Seasonal Changes in the Vineyards
I live in the Paso Robles / Templeton Gap wine country, surrounded by vineyards. This puts me in a great place to observe the seasonal changes in the vineyards, especially near harvest time. I don’t really need a calendar to tell me what season it is. The grape vines tell me. The pictures of the Croad vineyard in the collage below were all taken standing in my yard and shooting across my side fence.
In winter the wines are dormant. In spring they start putting out small green shoots which turn into lovely verdant vines as summer approaches. By autumn, around harvest time the leaves begin to change color and the lush fruit clings to the vines. See the seasons at Croad Vineyards on greeting cards you can purchase at Zazzle.
Views of the Croad Vineyard and the Harvest
In October the Croad Vineyard is lovely and lush. Some of the leaves are beginning to change to their autumn colors. The grapes are ripe and ready to pick. I took this picture on Saturday morning, October 30, 2011, as I was touring the Croad vineyard officially. Martin Croad had invited me to observe the harvest formally that year. Perhaps he had seen the videos below and knew how interested I was.
It was on October 18, 2010, that I first saw a harvest crew across my fence. I think they had probably been picking since before I got up. I was pretty excited, since I’ve been walking through other vineyards and watching this one across my fence as the grapes got closer and closer to ripeness. All week I had wondered when picking would begin. So when I heard sounds across the fence that morning, I ran out with my camera to see what I could catch. These are not fast action videos. You will see the most action in the last one.
Videos of the 2010 Croad Vineyard Harvest
In the first video, most of what I caught was birdsong and crew chatter, but if you look carefully — especially if you can click through and watch these full screen, you will see the heads emerging from the vines here and there and occasionally you will see an empty tub thrown to a worker when the one he has is too full for any more grapes. When I started filming before I left for Farmers Market, they were about 15 rows from my fence. The rows are two or three city blocks long. That’s a lot of grapes. I couldn’t believe how fast these people worked.
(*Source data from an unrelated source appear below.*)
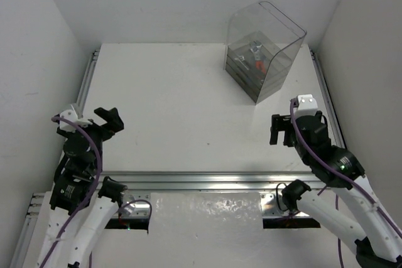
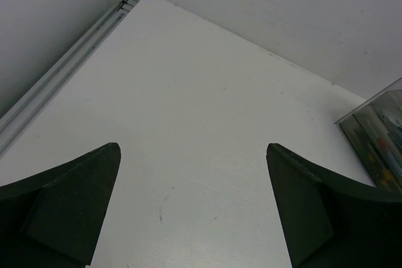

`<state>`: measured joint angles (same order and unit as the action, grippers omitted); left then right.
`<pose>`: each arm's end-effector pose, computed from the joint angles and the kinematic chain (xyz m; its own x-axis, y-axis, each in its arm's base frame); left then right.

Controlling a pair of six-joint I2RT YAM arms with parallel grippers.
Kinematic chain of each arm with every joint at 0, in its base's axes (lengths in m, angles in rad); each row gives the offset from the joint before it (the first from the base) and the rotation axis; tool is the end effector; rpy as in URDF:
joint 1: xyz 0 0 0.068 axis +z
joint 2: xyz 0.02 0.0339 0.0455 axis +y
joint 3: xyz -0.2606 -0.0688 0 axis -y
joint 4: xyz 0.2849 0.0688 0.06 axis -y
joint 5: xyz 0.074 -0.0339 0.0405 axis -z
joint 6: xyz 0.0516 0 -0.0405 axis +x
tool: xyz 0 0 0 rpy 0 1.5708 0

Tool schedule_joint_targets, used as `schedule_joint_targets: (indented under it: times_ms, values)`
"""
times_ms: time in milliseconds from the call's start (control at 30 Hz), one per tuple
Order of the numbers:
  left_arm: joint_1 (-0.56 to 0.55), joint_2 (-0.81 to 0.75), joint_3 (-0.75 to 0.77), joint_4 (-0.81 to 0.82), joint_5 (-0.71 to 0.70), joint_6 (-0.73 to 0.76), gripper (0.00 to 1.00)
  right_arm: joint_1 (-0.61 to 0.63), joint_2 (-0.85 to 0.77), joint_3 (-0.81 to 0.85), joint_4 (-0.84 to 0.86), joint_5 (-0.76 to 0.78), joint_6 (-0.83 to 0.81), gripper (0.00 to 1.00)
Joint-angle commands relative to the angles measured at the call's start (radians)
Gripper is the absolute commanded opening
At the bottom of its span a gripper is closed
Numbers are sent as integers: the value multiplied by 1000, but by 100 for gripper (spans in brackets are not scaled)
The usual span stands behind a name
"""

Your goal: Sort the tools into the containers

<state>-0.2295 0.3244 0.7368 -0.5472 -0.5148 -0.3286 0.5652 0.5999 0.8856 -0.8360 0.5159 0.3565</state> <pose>0.1302 -0.0043 0.3497 -0.0344 -0.2804 -0.9593 -0.3045 0.9171 -0.2572 0.1510 0.0656 0.3363 -0.4525 0.0725 -0.8888 0.0503 0.9972 0.0557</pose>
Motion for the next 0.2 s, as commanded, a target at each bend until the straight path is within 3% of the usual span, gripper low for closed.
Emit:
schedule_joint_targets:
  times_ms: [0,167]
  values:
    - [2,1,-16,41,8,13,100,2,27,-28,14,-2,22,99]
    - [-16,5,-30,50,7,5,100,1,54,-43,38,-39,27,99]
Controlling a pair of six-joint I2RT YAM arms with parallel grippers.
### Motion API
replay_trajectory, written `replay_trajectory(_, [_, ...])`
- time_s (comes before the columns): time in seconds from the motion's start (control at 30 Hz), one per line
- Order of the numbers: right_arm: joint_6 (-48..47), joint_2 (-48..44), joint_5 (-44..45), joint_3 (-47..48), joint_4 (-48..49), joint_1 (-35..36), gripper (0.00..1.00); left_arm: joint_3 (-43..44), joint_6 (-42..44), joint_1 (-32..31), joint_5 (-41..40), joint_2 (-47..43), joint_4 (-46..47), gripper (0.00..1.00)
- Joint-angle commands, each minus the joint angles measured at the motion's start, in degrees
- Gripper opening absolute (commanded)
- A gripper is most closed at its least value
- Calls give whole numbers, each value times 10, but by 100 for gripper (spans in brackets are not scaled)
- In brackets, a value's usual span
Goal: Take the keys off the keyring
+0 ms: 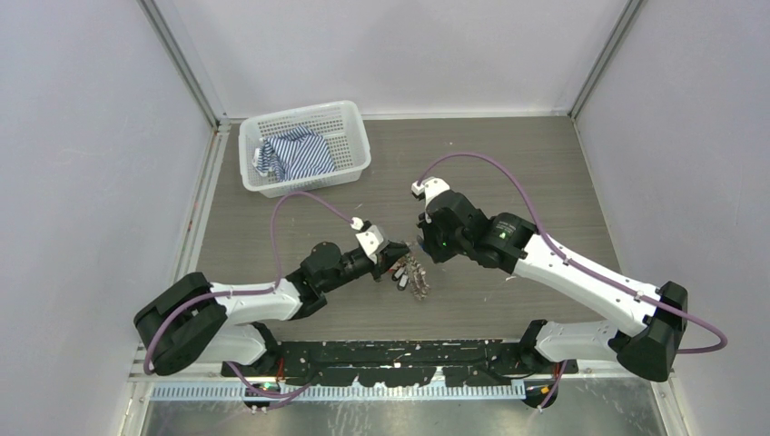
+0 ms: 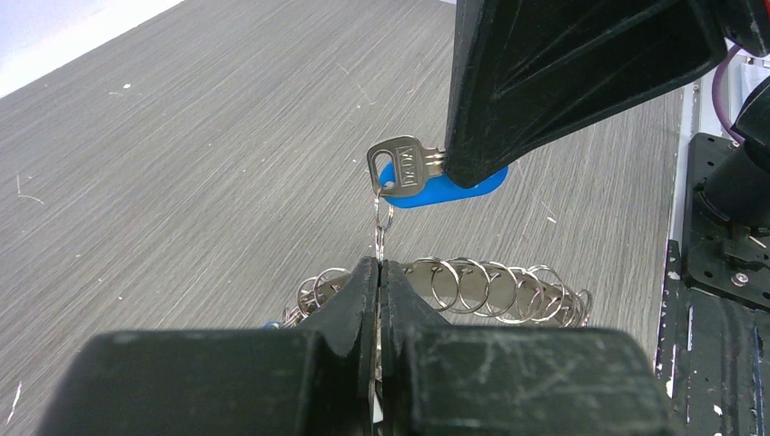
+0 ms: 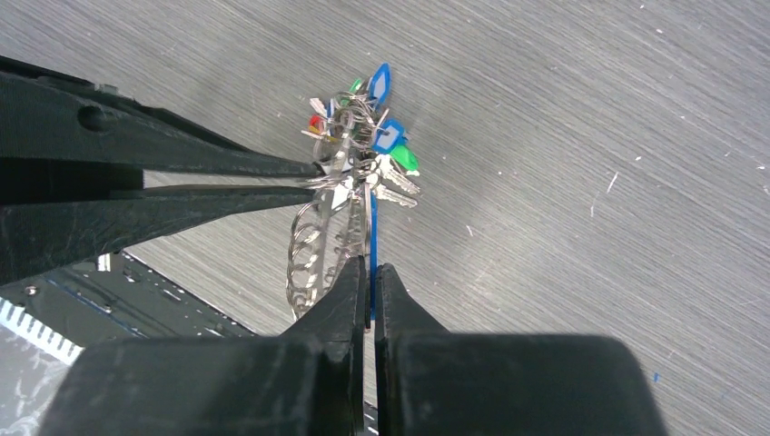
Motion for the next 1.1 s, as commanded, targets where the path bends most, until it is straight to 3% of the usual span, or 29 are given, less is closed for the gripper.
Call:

As I watched and occasionally turned my Flip on, I began to get a feel for how the crew was working. (Remember, I’d never seen this before.) They had a vehicle that I believed transported the tubs of harvested grapes to wherever they needed to go and also supplied the crew with new empty tubs as they needed them. The vehicle moved along the rows as the workers did, so that it was always close to them. It also held a barrel of water to keep the workers hydrated. I imagine when the vehicle was loaded it went to the winery to empty its load before coming back.
I am basing this entirely on my observations and drawing conclusions. Each video has the crew moving closer, and I do some narration in most of them to point out what I think is going on. When I returned from Farmers Market pickers were a few rows closer, and I kept leaving to do chores inside and returning to see how far they had progressed and getting a few more shots. In this video, the pickers are getting closer, and their dog makes an appearance. Again, you won’t see fast action, but you will get a feel for what goes on during harvest.
The video below has part of the Wild Anderson concert going on at the tasting room above. One of the pickers seems to be whistling along with it.
I also couldn’t resist getting video of the very friendly looking dog who seemed to be with the workers, but kept running over to see me by the fence. I’m not quite sure what his role in the harvest was, nor who he belonged to.
This last video has the most action if you want to see actual grapes being picked close up. This was the part I didn’t want to miss, and I took just one bite of my sandwich and left my husband at the table when I went out to see if they were at the fence yet. They were. Had I waited a few more minutes, I would have been too late. You can see how fast this man picks! At first the picker didn’t know I was a few feet behind him making the video, but when he saw me, he smiled and held up the grapes for all of you to see.
Have you ever watched the harvest of a vineyard before?
Note: The videos were shot with a Flip Video camera. It served its purpose, but it’s not as clear as the camera I have now. Its greatest virtue was ease of use and a battery that lasted for two hours.